Brad Sherwood is a seriously funny guy. So much so in fact, he has made a career of it! You may recognize him from his time on ABC’s wildly popular series ‘Whose Line Is It Anyway?’ Alongside the likes of Colin Mochrie, Ryan Stiles and Wayne Brady, this very talented group of improvisational performers brought loads of laughs into countless homes in the series initial run, as well as in syndication. His time on the show unlocked a cavalcade of opportunities to spread his comedic wings which range from ‘The Drew Carey Show’, ‘The Green Screen Show’, ‘The Smartest Guy In Town’, ‘Jury Duty’, ‘VH-1’s I Love The 70s, 80s, & 90s’, and over 100 sketch appearances on ‘The Tonight Show with Jay Leno’. On July 10th Brad and company will be seen in the new ABC improv series called ‘Trust Us WithYour Life’, produced by the makers of Whose Line and co-starring Wayne Brady and many of his former Whose Line cast members. The series hosted by Fred Willard will have famous celebrity guests who tell stories about their lives and the improv cast will reenact these scenes in their own funny way! Jason Price of Icon Vs. Icon recently caught up with Brad Sherwood to discuss his comedic roots, taking the improvisational show on the road with Colin Mochrie and what we can expect from ‘Trust Us With Your Life’.
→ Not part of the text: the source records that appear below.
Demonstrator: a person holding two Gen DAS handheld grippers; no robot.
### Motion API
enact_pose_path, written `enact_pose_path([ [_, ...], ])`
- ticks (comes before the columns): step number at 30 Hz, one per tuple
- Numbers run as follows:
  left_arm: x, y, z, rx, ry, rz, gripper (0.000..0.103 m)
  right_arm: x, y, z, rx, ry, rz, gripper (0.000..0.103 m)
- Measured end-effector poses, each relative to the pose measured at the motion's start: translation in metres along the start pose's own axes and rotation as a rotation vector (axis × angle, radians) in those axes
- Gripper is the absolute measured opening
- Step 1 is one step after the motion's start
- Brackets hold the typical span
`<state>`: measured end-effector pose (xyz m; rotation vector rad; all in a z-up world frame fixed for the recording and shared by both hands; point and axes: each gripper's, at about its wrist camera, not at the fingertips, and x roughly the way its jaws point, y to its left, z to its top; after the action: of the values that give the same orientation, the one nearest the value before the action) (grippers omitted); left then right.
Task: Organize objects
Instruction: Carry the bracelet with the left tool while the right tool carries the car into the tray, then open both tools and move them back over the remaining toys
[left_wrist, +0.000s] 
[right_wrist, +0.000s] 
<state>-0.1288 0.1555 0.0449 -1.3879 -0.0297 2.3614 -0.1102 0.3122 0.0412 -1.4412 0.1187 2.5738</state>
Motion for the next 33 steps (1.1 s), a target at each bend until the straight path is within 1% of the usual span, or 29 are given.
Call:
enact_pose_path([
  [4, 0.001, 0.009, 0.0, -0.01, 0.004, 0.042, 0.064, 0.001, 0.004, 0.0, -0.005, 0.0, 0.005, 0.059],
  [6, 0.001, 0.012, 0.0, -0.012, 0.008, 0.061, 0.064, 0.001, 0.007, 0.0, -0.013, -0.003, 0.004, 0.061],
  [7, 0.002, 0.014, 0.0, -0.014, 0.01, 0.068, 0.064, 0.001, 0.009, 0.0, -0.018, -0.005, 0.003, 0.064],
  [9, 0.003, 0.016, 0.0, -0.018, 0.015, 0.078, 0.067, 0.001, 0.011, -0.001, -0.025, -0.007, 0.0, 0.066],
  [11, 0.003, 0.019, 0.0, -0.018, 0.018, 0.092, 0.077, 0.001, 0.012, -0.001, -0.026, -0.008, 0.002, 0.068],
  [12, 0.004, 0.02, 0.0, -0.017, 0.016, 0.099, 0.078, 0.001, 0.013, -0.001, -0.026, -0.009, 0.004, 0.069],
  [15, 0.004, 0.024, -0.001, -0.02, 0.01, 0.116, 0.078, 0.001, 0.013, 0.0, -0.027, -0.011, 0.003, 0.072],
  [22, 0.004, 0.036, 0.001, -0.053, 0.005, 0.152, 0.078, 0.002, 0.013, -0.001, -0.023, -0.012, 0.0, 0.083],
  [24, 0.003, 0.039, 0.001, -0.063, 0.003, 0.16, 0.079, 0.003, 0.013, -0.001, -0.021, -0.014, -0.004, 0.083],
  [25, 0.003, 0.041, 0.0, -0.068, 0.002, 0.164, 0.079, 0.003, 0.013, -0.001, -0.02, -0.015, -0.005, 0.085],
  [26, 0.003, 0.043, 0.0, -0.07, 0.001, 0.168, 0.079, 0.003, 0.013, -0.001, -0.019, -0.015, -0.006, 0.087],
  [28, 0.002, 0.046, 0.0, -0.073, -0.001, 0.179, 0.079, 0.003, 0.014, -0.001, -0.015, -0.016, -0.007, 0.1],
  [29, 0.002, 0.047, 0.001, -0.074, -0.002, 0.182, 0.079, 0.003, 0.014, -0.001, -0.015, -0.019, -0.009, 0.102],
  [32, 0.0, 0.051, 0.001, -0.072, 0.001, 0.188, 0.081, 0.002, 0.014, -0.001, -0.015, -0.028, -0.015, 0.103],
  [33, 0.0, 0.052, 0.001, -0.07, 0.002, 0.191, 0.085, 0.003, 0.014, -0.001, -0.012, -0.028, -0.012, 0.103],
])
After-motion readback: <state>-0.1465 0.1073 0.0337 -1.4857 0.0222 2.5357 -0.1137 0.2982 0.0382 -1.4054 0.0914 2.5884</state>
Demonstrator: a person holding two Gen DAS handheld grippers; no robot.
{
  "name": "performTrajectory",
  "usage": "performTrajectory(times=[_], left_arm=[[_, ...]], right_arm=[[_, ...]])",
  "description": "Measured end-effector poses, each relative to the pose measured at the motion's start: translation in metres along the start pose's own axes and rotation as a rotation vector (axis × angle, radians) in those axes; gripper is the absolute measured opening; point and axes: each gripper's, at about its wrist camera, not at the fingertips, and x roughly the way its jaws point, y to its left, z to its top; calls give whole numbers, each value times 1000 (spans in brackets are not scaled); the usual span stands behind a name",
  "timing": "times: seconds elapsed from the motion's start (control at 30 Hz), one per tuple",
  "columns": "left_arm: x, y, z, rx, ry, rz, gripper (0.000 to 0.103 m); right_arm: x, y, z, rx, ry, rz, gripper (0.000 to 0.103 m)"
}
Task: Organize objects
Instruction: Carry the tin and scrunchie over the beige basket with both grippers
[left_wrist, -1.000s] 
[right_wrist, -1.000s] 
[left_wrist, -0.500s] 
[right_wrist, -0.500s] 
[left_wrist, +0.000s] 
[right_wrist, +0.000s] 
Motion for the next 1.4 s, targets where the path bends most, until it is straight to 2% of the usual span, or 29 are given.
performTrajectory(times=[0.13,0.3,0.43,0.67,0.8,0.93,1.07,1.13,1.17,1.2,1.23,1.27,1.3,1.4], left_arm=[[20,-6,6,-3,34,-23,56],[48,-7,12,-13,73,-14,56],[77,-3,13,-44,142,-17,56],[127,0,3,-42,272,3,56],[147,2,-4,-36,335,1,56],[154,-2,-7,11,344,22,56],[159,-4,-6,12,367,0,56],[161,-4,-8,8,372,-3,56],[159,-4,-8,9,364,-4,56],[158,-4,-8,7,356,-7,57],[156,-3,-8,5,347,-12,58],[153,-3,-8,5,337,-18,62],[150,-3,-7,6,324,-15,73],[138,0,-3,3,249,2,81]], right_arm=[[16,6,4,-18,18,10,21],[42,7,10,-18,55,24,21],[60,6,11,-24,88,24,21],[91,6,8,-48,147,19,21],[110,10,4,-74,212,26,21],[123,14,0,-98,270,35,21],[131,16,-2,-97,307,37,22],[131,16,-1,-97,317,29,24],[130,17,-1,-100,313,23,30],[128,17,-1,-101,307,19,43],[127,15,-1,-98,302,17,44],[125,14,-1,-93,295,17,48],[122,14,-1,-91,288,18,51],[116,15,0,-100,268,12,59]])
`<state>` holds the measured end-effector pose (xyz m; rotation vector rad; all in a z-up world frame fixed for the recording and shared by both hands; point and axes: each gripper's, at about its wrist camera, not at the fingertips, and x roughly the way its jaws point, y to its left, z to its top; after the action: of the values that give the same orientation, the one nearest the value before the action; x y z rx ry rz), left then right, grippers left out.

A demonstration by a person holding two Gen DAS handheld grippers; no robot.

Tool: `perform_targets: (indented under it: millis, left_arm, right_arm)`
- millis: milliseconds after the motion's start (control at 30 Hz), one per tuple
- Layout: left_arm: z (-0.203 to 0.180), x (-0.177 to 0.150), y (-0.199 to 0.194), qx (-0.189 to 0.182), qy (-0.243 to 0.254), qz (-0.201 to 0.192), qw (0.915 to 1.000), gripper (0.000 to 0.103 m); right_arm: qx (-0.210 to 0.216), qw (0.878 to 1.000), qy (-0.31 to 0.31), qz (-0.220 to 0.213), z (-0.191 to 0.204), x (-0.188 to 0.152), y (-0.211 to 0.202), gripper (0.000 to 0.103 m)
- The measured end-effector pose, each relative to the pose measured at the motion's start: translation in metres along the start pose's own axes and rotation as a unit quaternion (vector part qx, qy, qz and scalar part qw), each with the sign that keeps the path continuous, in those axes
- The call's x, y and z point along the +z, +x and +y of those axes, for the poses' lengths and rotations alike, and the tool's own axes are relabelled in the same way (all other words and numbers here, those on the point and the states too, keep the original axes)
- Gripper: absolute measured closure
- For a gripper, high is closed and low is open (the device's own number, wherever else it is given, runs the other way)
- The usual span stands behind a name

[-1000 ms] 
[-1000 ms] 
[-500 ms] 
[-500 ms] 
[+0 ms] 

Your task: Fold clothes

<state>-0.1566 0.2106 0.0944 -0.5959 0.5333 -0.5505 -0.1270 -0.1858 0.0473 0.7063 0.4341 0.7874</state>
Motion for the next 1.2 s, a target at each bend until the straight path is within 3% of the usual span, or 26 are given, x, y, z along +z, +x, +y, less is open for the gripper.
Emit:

We want to give everyone a little background on you. Where did you grow up and how did you get started on your journey in the entertainment industry?
I was born in Chicago and I lived there until I was about 10 years old when we moved to Santa Fe, New Mexico. I lived there through all of high school. I went to school in Ohio after that and then moved out to Los Angeles.
Were you always considered “the funny kid” in your family and in school?
Yeah, I was. I always liked trying to make people laugh when I was a kid. I didn’t have any siblings and we moved around a lot, so I think that became my way of getting people to talk to me and like me. It was a survival social mechanism!
What initially drew you to comedy and why did you take a chance on doing that professionally?
I don’t know. I think I just liked it! When I was a kid, I grew up watching comedy on television and I liked laughing at that and reading “MAD Magazine.” I sorta became obsessed with what makes things funny, making people laugh and doing things to make people laugh. It naturally progressed from there. I started acting and the combo platter therein became what I am today!
You mentioned “MAD Magazine.” I am curious to know who you cite as your biggest professional influence.
When I was a really little kid, I watched old black and white sitcoms, so Don Knotts from “The Andy Griffith Show” and Art Carney from “The Honeymooners” were really instrumental, and then, when I got a little older, it became “Monty Python.”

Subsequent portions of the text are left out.